1. Additional Background In her closing argument, the prosecutor argued the evidence established Austin was guilty of murder rather than heat of passion voluntary manslaughter. The prosecutor stated that, for provocation to reduce murder to voluntary manslaughter, the provocation must be of the type that “excites and arouses the passion,” and a defendant must have “acted while he was under that influence, that excitement and that arousal of passion.”
The prosecutor further explained that, in evaluating whether provocation reduced murder to manslaughter, the jury was to apply “an ordinary person standard in the same situation,” and a defendant may not “set his own standard of conduct.” The prosecutor then stated that the argument in the hallway on the afternoon of July 3 about Jones’s alleged involvement with Nichols and Yee did not “rise to a level of a provocative act.”
In support of her position, the prosecutor stated Nichols had testified Austin was “a little agitated,” but Nichols did not say Austin “was incensed or blowing smoke out of his head.” The prosecutor then gave an example that Austin challenges on appeal as improper (although defense counsel did not object to it at trial): “When a person, a normal person under these conditions, having found out that their wife, girlfriend, boyfriend, partner, has been perhaps cheating on them, what does a normal, reasonable person do? Well, maybe they decide to break up. Maybe they try to get counseling. Maybe [they] go on Match dot com. Maybe they go shopping. Maybe they get together with friends to vent. Maybe they even go on the Jerry Springer show to vent. But they do not kill their intimate partners. They do not kill.”
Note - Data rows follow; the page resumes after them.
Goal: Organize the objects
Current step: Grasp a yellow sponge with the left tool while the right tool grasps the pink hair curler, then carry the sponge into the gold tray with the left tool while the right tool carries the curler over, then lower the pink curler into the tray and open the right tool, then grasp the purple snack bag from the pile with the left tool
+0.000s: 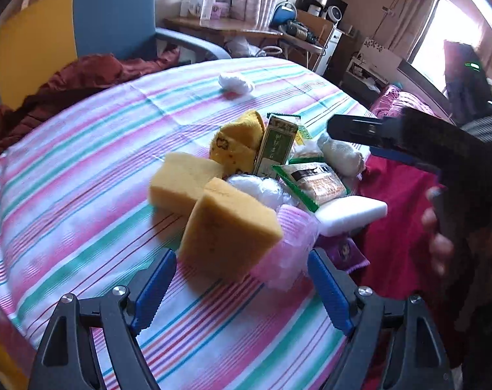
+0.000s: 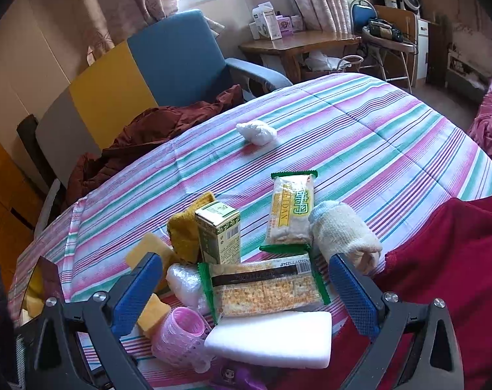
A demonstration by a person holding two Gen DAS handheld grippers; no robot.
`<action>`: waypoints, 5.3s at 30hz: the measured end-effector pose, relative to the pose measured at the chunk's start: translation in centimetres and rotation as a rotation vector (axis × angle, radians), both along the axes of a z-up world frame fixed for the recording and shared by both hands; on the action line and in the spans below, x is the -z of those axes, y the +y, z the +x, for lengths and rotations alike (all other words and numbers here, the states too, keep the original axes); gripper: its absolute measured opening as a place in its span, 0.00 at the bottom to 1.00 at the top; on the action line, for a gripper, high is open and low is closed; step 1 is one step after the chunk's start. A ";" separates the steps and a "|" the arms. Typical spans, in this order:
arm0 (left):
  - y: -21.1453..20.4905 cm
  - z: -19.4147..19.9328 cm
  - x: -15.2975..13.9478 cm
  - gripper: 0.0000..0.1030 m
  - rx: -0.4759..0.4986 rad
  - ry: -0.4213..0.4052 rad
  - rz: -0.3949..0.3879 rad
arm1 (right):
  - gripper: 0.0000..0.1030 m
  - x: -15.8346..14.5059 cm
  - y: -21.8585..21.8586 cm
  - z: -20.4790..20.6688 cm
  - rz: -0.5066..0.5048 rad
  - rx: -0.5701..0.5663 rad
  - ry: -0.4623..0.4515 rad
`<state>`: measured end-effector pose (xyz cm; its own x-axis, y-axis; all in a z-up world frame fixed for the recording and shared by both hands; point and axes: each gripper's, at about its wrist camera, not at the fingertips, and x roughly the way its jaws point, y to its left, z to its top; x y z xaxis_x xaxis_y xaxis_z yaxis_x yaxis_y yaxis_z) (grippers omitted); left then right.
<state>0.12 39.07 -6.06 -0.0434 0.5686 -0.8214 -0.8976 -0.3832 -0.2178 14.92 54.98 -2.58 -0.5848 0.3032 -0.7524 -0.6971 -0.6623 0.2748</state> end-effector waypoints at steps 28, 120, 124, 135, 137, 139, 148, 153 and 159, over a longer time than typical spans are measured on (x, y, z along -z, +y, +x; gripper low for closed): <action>-7.0 -4.6 0.5 0.43 -0.201 -0.180 0.101 | 0.85 2.9 -10.9 -6.7 -0.008 -0.688 -0.147; -40.8 -6.8 -5.3 0.46 -0.950 0.070 0.199 | 0.64 1.6 -30.9 -12.9 0.129 -0.820 -0.081; -38.8 -5.8 -5.6 0.46 -0.894 0.075 0.192 | 0.71 1.1 -30.9 -12.4 0.141 -0.815 -0.064; -35.6 -2.8 -6.4 0.46 -0.869 0.227 0.099 | 0.85 -0.2 -32.1 -11.4 0.206 -0.830 -0.025; -35.5 -2.6 -6.6 0.46 -0.874 0.256 0.084 | 0.86 -0.4 -32.1 -11.3 0.205 -0.827 -0.020; -35.4 -2.4 -6.7 0.46 -0.880 0.275 0.071 | 0.90 -0.5 -32.0 -11.2 0.201 -0.824 -0.013; -34.3 -1.8 -6.7 0.46 -0.848 0.291 0.048 | 1.00 -0.5 -30.7 -10.7 0.207 -0.775 -0.028; -33.0 -1.3 -7.1 0.46 -0.781 0.291 0.065 | 1.00 0.0 -28.8 -10.1 0.196 -0.732 -0.051; -30.4 -0.7 -7.7 0.46 -0.668 0.277 0.093 | 1.00 0.3 -25.3 -9.0 0.183 -0.649 -0.080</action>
<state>-0.57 8.71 1.65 -0.6048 0.4152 -0.6796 -0.5059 -0.8593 -0.0747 5.91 29.67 -2.86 -0.6358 0.0359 -0.7710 -0.1561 -0.9843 0.0829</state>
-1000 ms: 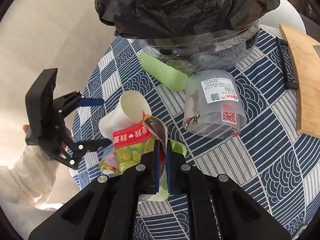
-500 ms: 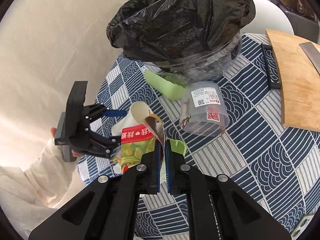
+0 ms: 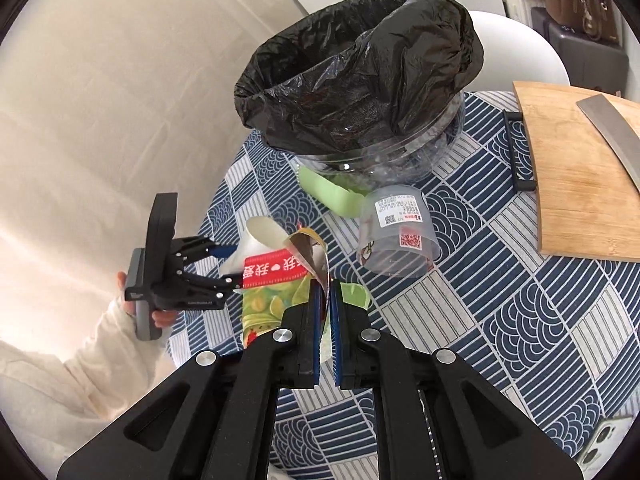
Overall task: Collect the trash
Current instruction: 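Grasp the red snack wrapper with the right tool while the left tool grasps the white paper cup, then lift the wrapper and paper cup over the bin and open both tools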
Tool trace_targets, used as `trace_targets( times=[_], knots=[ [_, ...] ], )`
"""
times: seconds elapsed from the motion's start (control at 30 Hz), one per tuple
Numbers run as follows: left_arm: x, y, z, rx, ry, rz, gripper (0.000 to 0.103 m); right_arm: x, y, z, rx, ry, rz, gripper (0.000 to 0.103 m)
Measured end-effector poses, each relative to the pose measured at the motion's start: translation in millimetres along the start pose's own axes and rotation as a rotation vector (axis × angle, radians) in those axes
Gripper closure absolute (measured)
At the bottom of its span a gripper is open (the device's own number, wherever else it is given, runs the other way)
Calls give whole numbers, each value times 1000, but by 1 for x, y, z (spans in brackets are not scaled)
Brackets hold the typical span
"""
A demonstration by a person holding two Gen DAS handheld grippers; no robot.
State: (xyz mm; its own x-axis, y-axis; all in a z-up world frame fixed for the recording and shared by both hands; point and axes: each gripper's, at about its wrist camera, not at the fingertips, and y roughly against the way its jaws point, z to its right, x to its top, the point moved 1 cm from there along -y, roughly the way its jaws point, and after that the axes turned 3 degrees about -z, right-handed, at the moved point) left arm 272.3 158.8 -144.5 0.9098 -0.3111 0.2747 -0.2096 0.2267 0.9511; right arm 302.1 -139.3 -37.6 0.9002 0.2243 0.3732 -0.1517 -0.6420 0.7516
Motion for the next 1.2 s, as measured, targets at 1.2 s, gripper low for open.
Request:
trace_targets(
  times=[1.2],
  knots=[
    [-75, 133, 27, 132, 163, 223, 43, -62, 89, -10, -48, 139, 169, 98]
  ],
)
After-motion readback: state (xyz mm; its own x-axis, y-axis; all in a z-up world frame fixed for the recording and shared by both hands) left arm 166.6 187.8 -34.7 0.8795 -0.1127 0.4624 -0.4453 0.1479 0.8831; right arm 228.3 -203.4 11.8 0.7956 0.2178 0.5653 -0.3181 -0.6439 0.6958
The prosecutor concluded by stating the hallway incident did not constitute provocation. It showed Austin “is an angry and jealous and controlling man,” but (under the ordinary person standard for provocation) “he is not allowed to act on that.” Finally, the prosecutor (noting the testimony of Shanice Jones that she spoke to her mother on the morning of July 4) argued the hallway incident on the afternoon of July 3 could not constitute sufficient provocation because Austin had ample time to “cool off” after that argument and before he killed Jones.
In his closing argument, Austin’s counsel contended Austin acted upon a sudden quarrel or heat of passion. Defense counsel argued Austin was provoked and, “[a]s a result of the provocation, [he] acted rashly and under the influence of intense emotion that obscured his reasoning or judgment.” Defense counsel noted provocation is sufficient if it “would have caused a person of average disposition to act rashly and without due deliberation, that is, from passion rather than from judgment.”
Defense counsel then responded to the prosecutor’s argument that the hallway incident did not constitute sufficient provocation. Counsel stated: “[The prosecutor] argues that this isn’t sufficient provocation, but this is classic provocation. Classic provocation. [¶] Man comes home, finds his wife in bed with another woman [sic]. Kills her. Woman goes to school, sees her husband with another woman, runs him over. Heat of passion. [¶] It’s classic. You might not do it, I might not do it, but that doesn’t mean that a reasonable person wouldn’t do it. [¶] In fact, the entire history of mankind tells you otherwise. Passion is a feeling, and nothing arouses passion more than the feelings for another person, whether they be love, or whether they be hatred, whether it be jealousy, and nothing is going to raise a passion more in a person than the feeling of betrayal and of infidelity.”
In rebuttal, the prosecutor responded to the defense argument about the hallway incident. The prosecutor stated (in the second portion of her argument that Austin contends was improper): “The defense claims that she in the hallway is somehow taunting him. Even if you believe that she was in some fashion taunting him—and I think it would be speculative to say that from this video that we can conclude she is
taunting him—but even if you believe that, this does not constitute provocation under the law for the way that the defendant subsequently beat her, and beat her in a very savage fashion. This is not the kind of provocation that the law provides.” Defense counsel objected to this argument as a misstatement of the law. The court stated that it would instruct the jury on the law, and that the jury would be bound by the law as given in the court’s instructions.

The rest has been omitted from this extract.